8 июля мы потеряли Пермь и Кунгур. Положение становилось грозным, и осторожные люди, как военный министр Будберг, советовали вовремя убрать правительство в Иркутск, отвести войска за реку Ишим, дать им устроиться и отдохнуть, перейти временно к обороне. Адмирал согласился, но другие поймали его на его коньке и указали, что отъезд будет истолкован так, что будто адмирал боится опасности, и что, кроме того, переезд правительства произведет дурное впечатление за границей. Отъезд был отложен, и в дальнейшем мы увидим, во что обошлось это промедление. В игре на слабых струнах Колчака не было, конечно, чьей-либо злой воли или дурного умысла, но было много наивности и пустозвонства.
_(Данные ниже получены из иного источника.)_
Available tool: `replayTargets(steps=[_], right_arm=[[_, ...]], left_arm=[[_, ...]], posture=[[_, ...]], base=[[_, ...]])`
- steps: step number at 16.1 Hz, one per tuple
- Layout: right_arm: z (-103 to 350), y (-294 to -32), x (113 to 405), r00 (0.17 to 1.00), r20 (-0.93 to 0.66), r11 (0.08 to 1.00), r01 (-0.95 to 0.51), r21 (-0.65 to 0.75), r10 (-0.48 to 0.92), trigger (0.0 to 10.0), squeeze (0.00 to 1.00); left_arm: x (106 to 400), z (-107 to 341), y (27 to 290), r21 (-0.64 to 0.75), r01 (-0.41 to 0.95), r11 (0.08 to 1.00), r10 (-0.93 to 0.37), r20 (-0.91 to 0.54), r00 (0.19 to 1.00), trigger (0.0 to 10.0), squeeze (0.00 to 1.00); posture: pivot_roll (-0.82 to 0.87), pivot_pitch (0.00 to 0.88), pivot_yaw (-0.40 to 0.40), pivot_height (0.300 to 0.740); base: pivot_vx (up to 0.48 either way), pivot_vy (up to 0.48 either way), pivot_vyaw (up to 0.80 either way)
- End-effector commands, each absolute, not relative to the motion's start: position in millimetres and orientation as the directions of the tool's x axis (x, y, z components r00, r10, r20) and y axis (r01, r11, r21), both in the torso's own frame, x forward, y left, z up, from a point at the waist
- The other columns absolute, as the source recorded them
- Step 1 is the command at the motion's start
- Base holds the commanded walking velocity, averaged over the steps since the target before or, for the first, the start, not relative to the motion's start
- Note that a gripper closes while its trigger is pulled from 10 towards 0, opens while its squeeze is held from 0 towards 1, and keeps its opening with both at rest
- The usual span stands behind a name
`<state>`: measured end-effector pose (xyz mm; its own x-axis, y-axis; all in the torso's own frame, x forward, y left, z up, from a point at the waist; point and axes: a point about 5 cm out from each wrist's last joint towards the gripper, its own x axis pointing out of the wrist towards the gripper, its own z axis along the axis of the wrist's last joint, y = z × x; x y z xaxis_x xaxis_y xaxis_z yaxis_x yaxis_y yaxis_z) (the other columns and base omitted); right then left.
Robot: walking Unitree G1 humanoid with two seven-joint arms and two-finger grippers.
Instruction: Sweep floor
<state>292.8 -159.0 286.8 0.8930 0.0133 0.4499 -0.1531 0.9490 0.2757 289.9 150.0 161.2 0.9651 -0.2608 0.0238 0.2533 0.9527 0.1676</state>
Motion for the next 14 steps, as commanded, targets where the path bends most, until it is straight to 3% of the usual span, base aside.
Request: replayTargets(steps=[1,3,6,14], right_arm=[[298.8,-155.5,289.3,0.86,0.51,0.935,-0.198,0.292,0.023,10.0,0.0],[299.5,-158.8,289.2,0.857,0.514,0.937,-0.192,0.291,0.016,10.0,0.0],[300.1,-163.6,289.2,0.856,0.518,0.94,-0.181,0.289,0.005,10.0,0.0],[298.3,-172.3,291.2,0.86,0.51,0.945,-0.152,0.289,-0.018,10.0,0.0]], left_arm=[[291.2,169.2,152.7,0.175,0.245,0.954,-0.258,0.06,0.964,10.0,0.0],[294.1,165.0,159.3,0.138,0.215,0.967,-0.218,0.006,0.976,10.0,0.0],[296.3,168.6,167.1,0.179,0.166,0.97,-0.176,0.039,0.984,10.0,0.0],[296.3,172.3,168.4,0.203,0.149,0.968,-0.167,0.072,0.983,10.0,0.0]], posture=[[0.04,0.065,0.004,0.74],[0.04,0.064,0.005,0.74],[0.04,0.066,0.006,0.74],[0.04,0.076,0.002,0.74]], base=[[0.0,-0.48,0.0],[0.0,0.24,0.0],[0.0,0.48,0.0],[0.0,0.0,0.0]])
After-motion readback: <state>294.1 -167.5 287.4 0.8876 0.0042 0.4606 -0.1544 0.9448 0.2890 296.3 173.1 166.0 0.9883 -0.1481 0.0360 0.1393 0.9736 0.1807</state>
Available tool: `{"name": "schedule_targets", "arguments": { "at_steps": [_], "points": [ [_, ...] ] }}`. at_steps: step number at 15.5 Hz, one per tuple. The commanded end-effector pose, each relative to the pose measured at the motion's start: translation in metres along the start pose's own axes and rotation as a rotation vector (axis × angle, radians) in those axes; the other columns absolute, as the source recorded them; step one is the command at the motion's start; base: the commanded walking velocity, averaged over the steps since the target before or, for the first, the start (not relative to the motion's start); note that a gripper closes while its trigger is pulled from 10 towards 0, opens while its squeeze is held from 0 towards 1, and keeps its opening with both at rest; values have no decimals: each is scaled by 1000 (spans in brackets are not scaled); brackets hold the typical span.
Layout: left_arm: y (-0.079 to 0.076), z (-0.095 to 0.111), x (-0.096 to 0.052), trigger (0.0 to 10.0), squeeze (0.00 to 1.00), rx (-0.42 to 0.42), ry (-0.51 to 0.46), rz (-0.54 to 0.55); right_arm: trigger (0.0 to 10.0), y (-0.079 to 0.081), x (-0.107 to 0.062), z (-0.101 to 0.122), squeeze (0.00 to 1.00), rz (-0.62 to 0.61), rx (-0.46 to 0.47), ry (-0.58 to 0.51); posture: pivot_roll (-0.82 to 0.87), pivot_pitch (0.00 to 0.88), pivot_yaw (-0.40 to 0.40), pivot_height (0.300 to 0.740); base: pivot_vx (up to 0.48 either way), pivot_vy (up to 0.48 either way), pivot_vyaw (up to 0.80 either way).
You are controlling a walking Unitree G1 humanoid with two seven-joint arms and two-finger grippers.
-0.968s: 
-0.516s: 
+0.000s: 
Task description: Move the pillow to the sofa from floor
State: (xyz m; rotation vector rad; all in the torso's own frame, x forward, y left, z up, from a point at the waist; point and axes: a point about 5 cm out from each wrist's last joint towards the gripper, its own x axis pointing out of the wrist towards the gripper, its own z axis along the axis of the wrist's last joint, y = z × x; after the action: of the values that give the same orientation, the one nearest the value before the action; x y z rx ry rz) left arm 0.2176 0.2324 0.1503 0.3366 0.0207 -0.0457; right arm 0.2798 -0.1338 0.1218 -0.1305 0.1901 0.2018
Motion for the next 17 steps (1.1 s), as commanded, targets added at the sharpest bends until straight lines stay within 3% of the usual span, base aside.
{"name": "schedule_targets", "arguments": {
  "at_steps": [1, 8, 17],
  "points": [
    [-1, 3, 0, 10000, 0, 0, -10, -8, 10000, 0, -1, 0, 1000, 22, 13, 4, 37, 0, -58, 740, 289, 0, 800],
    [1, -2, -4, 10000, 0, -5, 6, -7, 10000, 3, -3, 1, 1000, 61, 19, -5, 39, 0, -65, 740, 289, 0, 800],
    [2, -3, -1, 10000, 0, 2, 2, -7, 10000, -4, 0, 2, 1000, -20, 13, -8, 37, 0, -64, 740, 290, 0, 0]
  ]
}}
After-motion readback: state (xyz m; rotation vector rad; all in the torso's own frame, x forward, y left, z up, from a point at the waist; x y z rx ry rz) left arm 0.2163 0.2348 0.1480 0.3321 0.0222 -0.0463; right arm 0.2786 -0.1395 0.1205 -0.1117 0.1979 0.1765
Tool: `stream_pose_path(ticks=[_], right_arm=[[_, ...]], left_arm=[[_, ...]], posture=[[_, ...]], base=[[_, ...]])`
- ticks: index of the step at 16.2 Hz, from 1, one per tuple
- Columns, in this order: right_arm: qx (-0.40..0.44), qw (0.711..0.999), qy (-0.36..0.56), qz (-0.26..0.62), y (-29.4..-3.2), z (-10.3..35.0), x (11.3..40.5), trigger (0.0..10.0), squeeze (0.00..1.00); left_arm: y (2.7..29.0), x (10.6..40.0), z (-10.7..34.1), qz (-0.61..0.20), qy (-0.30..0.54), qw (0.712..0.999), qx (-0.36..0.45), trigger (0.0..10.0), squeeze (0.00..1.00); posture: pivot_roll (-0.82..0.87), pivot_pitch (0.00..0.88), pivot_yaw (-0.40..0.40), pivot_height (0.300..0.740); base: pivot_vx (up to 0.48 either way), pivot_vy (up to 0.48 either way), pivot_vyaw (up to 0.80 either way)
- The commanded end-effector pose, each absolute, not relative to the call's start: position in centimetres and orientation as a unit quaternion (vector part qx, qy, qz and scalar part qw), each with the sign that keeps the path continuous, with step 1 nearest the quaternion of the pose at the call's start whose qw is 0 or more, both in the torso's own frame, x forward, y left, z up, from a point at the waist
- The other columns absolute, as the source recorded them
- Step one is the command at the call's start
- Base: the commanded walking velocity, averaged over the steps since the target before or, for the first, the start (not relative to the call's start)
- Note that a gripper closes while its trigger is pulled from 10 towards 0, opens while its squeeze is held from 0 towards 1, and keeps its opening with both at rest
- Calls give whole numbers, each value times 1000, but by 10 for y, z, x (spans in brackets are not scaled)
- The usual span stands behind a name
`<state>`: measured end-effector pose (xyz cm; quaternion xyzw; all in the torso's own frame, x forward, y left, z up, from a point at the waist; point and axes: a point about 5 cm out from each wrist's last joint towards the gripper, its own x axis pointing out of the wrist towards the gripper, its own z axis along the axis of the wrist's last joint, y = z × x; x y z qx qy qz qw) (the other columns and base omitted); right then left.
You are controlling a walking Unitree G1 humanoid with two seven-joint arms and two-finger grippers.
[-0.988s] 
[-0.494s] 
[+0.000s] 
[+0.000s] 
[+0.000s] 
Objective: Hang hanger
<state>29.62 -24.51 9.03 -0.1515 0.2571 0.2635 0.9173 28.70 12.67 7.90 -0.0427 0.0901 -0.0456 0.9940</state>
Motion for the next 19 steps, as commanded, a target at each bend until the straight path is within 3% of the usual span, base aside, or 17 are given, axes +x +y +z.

Беспокоились, какое впечатление за границей может произвести отъезд правительства из Омска, но не тревожились, что будет с Россией, если Верховный Правитель позволит растрепать с таким трудом сколоченную армию. Да ведь и вся работа в Сибири была одним сплошным легкомыслием. Не только отложили отъезд, но по настоянию Лебедева и такого же безграмотного в военном деле полковника, по сибирской табели о рангах генерал-лейтенанта, вынудили адмирала согласиться на новое наступление, чтобы поправить прежние неудачи. А между тем в дивизиях было всего по 400 человек в строю при 6–7 тысячах нестроевых.
28 – 30 июля состоялось наступление под Челябинском и, разумеется, кончилось победой красных. Вину свалили на неподготовленность укомплектований, присланных Омским округом, хотя и округ, и военное министерство предупреждали, что новобранцы – только сырой материал, ни разу не стреляли и что ставить их в строй и тем более пускать в бой абсолютно невозможно. Но Лебедев, как зарвавшийся игрок, все думал, что счастье повернется в его сторону, не вспомнив ни разу, что в военном деле на первом плане стоит умение. За неудачами на фронте последовали восстания в тылу, где одновременно в этом направлении работали и большевики, и эсеры, и наши карательные экспедиции.
10 августа адмирал решил наконец расстаться с Лебедевым и заменил его генералом Дитерихсом, то есть кончил тем, с чего ему надо было начинать, учтя в свое время, что за Дитерихсом был не только большой служебный и боевой опыт, но, что по тому времени было очень важно, еще и тайная связь с чехами. Дитерихс начал с того, что с большим трудом добился от командующих армиями сведений о численности их войск, и оказалось, что в армиях значится всего 50 тысяч строевых при 300 тысячах нестроевых. Вспомнив, что раньше в армии значилось 800 тысяч человек, придем к заключению, что за летние месяцы она потеряла около полумиллиона человек. Не надо очень волноваться и думать, что это были убитые или раненые.